WORK REQUIRED - Each line at or after the one containing "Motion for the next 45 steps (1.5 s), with" should be transcribed exactly, up to and including the final line of the data.

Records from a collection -
= = = = =
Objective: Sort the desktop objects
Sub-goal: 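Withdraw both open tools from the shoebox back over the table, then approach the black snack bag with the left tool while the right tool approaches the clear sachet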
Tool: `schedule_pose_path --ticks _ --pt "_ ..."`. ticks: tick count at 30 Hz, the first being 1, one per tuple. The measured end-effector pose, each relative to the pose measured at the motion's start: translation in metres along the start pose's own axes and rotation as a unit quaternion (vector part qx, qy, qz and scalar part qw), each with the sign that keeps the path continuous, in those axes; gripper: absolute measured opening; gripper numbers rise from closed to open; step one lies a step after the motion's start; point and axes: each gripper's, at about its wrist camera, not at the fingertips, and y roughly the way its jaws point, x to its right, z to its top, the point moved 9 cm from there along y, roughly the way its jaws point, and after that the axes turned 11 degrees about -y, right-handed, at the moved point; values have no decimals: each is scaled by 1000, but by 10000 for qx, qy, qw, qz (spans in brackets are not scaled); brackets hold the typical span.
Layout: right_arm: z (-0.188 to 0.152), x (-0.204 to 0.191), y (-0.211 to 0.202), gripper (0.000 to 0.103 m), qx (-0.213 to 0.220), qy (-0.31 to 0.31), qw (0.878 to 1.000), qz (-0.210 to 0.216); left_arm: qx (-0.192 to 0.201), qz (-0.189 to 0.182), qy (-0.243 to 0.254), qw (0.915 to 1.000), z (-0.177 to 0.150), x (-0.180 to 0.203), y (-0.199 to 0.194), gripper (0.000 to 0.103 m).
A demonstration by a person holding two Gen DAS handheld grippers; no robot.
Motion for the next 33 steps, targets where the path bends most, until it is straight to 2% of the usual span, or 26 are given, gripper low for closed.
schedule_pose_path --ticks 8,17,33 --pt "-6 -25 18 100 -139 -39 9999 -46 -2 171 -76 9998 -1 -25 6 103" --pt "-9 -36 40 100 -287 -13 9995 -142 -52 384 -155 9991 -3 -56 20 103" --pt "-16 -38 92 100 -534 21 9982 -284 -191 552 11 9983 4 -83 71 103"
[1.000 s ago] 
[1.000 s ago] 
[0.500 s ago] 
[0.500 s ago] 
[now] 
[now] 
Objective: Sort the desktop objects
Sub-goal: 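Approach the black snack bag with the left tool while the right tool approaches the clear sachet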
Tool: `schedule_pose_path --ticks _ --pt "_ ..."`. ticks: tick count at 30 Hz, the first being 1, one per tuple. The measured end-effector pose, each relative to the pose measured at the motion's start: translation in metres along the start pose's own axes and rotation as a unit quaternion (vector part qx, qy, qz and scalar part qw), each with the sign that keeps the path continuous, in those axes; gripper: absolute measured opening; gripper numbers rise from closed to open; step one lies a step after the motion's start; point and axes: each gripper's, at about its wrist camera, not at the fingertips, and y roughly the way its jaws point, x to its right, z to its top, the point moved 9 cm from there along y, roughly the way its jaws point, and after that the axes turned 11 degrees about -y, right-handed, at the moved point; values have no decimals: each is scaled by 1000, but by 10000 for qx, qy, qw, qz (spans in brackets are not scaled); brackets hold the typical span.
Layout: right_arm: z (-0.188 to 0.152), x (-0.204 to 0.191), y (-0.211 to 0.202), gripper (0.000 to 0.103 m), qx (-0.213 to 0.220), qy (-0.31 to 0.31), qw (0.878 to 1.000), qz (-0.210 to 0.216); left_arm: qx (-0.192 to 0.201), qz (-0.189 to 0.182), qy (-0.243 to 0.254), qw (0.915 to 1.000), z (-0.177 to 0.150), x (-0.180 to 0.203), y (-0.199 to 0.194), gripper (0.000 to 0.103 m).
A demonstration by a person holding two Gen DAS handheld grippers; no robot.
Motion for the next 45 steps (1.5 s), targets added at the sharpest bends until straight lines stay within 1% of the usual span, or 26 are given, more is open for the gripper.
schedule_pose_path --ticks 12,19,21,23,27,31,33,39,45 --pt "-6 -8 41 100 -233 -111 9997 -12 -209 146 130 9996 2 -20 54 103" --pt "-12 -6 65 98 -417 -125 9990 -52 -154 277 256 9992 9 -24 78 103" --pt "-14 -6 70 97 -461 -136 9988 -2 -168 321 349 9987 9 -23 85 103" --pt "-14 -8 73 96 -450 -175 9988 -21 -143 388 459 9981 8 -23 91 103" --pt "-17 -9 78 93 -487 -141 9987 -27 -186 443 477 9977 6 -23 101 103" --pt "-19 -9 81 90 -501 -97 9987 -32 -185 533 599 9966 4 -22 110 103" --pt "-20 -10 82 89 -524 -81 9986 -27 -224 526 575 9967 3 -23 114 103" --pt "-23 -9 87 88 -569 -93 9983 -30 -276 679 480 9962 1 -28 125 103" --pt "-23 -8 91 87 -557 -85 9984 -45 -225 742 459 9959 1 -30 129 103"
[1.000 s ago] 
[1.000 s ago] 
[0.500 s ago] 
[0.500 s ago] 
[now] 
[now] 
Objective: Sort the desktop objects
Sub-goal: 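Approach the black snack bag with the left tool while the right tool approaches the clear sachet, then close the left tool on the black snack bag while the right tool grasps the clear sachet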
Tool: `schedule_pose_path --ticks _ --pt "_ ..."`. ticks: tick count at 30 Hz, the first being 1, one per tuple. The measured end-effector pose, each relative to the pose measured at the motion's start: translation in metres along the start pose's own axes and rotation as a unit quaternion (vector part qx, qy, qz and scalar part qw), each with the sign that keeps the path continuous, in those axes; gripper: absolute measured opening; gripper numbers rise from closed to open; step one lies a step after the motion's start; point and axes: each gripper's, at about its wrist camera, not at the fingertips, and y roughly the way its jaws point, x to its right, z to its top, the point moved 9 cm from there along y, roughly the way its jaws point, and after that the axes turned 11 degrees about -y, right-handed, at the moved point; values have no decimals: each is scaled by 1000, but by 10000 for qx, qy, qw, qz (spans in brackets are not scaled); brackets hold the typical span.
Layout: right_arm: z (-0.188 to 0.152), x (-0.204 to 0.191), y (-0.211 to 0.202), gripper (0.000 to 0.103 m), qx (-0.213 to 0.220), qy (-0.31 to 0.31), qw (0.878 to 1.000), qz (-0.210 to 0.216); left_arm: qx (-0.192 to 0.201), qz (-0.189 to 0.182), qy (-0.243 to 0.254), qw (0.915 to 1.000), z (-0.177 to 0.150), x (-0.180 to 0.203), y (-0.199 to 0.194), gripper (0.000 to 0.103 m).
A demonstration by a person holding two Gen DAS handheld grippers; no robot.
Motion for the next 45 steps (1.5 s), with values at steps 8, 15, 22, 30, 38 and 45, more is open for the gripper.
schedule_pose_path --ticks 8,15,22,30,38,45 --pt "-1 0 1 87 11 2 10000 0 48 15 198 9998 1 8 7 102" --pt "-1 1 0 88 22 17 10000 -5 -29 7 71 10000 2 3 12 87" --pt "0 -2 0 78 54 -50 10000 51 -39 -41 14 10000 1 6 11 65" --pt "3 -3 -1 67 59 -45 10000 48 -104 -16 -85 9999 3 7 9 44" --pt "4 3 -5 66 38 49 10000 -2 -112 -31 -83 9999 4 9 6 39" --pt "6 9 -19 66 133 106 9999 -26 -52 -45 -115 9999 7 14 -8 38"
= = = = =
RESPONSE TO THIS EXERCISE -
Motion for the next 45 steps (1.5 s), with values at steps 8, 15, 22, 30, 38 and 45, more is open for the gripper.
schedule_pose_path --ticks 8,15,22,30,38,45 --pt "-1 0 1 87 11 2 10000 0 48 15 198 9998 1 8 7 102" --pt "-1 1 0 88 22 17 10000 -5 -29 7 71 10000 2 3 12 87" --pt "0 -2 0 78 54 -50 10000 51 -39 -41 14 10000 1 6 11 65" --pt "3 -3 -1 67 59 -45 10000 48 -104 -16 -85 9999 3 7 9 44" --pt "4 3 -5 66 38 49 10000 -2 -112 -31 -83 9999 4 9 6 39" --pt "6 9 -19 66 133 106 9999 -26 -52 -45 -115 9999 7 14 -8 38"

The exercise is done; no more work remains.